X = (age = [23, 45, 34, 25, 67],
     gender = categorical(['m', 'm', 'f', 'm', 'f']))
height = [67.0, 81.5, 55.6, 90.0, 61.1]

@load KNNRegressor pkg=NearestNeighbors
X1 = coerce(X, :age => Continuous)

# OneHotEncoder
model1 = OneHotEncoder() 
mach1 = fit!(machine(model1, X1))
X2 = transform(mach1, X1)

# KNNRegressor 拟合
model2 = KNNRegressor(K = 2)

# 最后评估
evaluate(model2, X, height, resampling = Holdout(), measure = l2)

再来看看用pipeline的例子

pipe = @pipeline(X-> coerce(X, :age => Continuous),
                 OneHotEncoder,
                 KNNRegressor(K=2))p
evaluate(pipe, X, height, resampling = Holdout(), measure = l2)

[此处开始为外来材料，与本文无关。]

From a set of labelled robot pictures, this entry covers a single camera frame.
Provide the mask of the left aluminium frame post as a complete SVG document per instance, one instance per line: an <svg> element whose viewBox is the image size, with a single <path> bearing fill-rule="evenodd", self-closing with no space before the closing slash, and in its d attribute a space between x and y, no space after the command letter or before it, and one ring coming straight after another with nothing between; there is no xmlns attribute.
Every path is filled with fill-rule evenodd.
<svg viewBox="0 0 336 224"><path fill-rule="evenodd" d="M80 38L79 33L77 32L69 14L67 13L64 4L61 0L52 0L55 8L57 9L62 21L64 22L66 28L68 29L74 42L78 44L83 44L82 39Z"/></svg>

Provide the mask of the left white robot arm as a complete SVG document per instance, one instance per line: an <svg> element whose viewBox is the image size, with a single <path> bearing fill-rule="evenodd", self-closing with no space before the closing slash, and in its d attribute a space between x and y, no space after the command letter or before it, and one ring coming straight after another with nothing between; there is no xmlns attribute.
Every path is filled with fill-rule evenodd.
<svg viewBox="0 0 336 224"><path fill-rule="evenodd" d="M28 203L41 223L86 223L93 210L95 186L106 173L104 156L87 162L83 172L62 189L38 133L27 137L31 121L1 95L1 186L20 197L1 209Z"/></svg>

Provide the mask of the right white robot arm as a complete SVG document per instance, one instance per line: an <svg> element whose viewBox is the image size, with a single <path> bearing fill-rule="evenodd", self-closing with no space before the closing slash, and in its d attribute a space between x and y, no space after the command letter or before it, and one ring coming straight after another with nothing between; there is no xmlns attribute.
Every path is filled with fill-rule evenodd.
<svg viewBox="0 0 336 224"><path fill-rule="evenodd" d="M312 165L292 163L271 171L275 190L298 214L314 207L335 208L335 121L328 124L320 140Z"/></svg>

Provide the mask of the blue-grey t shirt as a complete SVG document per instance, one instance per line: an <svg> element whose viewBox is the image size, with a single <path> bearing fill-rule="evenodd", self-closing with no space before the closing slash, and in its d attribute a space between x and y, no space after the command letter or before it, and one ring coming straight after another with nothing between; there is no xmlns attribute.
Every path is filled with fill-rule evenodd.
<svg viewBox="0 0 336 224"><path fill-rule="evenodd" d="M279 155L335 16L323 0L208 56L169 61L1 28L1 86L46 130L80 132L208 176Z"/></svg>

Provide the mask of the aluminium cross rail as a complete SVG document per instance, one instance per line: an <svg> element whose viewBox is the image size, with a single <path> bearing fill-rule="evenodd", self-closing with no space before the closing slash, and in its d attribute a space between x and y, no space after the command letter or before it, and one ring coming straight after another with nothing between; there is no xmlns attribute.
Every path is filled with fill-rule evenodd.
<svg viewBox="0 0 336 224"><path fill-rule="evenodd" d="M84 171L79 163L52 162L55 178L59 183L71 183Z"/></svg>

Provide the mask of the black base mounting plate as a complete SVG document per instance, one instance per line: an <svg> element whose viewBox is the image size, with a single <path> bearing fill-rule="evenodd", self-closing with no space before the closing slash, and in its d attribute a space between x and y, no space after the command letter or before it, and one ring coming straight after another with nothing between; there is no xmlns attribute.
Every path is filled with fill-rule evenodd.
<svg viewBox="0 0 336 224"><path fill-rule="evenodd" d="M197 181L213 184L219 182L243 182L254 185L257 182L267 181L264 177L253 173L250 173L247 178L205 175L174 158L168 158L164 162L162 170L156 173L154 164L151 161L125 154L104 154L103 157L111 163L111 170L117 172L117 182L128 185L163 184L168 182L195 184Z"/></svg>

我们可以往@pipeline宏里传递函数或model
如果要修改pipeline对象中的组成部分的参数，可以直接这样

pipe.knn_regressor.K = 2

3.5 一些疑问

pipeline的一些关键字参数我有些不懂，尤其是target

target=… - any Unsupervised model or Function
inverse=… - any Function (unspecified if target is Unsupervised)
invert_last - set to true to delay target inversion to end of pipeline (default=true)
prediction_type - prediction type of the pipeline; possible values: :deterministic, :probabilistic, :interval (default=:deterministic if not inferable)
operation - operation applied to the supervised component model, when present; possible values: predict, predict_mean, predict_median, predict_mode (default=predict)
name - new composite model type name; can be any name not already in current global namespace (autogenerated by default)

文档在这里，有兴趣帮我看看吧

补充

像模型搜索一样，评估模型时的指标也可以搜索

y = [1,2,3]
scitype(y) # AbstractArray{Count,1}
measure(matching(y))

julia> measures(matching(y))
8-element Array{NamedTuple{(:name, :target_scitype, :supports_weights, :prediction_type, :orientation, :reports_each_observation, :aggregation, :is_feature_dependent, :docstring, :distribution_type),T} where T<:Tuple,1}:
 (name = l1, ...)
 (name = l2, ...)
 (name = mae, ...)
 (name = mape, ...)
 (name = rms, ...)
 (name = rmsl, ...)
 (name = rmslp1, ...)
 (name = rmsp, ...)

看看第一个

info(l1) # 注意， 在模型搜索中用的是info("model_name")，字符串，在指标搜索中用的是指标本身

julia> info(l1)
absolute deviations; aliases: `l1`.
(name = "l1",
 target_scitype = Union{AbstractArray{Continuous,1}, AbstractArray{Count,1}},
 supports_weights = true,
 prediction_type = :deterministic,
 orientation = :loss,
 reports_each_observation = true,
 aggregation = MLJBase.Mean(),
 is_feature_dependent = false,
 docstring = "absolute deviations; aliases: `l1`.",
 distribution_type = missing,)

mrgossip · 2020 年10 月 16 日 07:29

实在忍不住挖个坟，请教个问题，MLJ工具箱下面加载得模型是不是都是要输入Continuous呢，其次，如果都需要输入Continuous，那他这个科学类型还有什么意义呢，这块我一直不太理解，您要是看到这个回复，麻烦大佬解释一下，谢谢啦

nesteiner · 2020 年10 月 16 日 23:48

都三个月了，我都有点生疏了
代码能贴一下吗